Arabella had shivered at Venom’s voice, but found the courage to continue speaking. “Yeah, Zeph heard rumors of a new high.” A cough that shook her rib cage. “I made him promise a long time ago never to take any of the new stuff. Just honey feeds or I’d leave him.”

That was probably the only reason Zeph was still alive. “Is that why you and Zeph were calling? To tell me about the bad drugs?”

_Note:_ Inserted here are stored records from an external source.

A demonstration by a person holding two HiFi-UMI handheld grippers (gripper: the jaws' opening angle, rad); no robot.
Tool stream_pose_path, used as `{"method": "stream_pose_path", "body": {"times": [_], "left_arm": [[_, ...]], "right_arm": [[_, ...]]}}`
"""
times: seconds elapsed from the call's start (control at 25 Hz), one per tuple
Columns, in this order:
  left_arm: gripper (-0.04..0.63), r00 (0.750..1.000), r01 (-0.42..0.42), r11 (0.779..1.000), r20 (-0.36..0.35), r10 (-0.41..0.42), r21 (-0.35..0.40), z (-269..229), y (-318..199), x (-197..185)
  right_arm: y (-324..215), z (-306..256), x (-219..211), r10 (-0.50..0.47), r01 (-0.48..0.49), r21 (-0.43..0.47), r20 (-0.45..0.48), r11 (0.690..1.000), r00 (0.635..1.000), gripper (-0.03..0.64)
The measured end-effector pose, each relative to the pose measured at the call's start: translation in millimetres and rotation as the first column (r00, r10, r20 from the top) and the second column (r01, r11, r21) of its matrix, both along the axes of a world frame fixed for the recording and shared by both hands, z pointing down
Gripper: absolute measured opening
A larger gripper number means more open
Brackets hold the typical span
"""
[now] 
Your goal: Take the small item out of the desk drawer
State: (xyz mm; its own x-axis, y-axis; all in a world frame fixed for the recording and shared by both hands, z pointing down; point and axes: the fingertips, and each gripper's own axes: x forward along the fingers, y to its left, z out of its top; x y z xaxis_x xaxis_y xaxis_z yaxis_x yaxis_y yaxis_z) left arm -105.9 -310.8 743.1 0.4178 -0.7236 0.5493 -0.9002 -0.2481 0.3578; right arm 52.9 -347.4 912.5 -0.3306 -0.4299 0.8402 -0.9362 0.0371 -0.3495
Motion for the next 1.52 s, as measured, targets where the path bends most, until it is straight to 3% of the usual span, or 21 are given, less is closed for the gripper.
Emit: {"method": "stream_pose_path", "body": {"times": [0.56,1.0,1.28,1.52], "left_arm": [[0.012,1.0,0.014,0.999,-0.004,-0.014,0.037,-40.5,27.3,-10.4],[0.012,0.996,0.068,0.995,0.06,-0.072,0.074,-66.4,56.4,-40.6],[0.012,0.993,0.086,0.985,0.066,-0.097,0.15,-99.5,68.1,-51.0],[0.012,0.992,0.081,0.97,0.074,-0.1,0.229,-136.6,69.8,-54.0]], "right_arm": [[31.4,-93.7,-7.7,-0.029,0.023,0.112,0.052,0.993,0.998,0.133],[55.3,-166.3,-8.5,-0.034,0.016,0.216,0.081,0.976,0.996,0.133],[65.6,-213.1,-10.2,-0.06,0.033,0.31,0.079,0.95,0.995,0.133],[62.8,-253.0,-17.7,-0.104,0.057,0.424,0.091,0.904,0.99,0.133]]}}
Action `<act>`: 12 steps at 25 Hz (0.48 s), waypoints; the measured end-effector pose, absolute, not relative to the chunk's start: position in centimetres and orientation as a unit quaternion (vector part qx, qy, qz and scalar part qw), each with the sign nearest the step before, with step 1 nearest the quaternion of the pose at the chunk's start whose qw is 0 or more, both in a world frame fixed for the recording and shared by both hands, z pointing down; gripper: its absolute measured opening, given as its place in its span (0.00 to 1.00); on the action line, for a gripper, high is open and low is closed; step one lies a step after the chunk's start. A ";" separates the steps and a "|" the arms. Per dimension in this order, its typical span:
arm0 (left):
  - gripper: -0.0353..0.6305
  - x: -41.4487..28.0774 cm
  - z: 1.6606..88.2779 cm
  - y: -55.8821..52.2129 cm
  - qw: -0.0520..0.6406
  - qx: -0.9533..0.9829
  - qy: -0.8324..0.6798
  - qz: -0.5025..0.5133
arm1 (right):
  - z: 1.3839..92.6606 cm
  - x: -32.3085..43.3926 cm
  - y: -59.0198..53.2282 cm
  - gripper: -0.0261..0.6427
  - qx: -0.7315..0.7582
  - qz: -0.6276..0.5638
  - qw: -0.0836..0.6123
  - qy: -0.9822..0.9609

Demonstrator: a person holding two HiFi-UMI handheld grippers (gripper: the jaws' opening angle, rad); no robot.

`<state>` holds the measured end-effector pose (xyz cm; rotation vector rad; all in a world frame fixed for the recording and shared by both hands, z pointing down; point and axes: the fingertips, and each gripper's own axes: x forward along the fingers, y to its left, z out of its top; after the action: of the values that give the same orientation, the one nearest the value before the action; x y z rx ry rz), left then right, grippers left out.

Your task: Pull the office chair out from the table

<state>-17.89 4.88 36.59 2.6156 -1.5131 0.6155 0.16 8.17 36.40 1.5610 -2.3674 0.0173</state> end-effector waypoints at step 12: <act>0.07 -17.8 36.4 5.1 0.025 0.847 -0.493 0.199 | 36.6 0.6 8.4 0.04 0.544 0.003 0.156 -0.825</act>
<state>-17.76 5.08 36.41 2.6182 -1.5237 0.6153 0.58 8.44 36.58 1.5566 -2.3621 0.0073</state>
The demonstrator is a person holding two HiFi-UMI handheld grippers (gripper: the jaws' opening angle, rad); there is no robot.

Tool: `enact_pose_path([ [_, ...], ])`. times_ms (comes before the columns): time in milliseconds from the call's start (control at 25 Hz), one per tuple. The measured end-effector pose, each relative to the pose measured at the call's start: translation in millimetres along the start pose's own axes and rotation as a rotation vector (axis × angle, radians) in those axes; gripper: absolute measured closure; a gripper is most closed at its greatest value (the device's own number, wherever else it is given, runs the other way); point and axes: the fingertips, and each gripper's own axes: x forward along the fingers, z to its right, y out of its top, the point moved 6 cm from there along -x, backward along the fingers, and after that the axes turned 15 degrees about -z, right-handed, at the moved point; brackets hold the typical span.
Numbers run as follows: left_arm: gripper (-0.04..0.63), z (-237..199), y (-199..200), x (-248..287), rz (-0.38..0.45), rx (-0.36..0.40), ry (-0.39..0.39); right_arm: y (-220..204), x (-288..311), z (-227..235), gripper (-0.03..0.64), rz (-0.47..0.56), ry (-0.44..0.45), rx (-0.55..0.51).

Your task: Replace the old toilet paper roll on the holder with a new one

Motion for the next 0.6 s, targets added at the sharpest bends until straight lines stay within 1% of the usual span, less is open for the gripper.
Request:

“No.” Arabella’s eyes fluttered. “We were hanging out in Times Square—I like the lights.” She smiled softly. “It got real crowded. I don’t mind so much but Zeph’s not good with it, so we found a place inside the closed doorway of a dress shop.”

Holly nodded, conscious that Venom had shifted so he was no longer in Arabella’s line of sight. “Did you see something?” People often didn’t notice those like Zeph and Arabella, who were used to fading into the shadows.

“No. Heard it.” Her eyelids fluttered again. “Two older vampires stopped near where we were hiding and we went real quiet because we know they’re mean. They were talking and one said, ‘Word came down straight from Walter Battersby. Score is solid.’”

As Holly frowned, Arabella took another shaky breath and added, “We couldn’t hear all of the rest . . . but we’re sure the second vampire said . . . Chang.” Arabella’s eyelashes shaded her cheeks, her badly hurt body pulling her into a deep, healing sleep.

“Who,” Venom murmured in the ensuing silence, “is Walter Battersby?”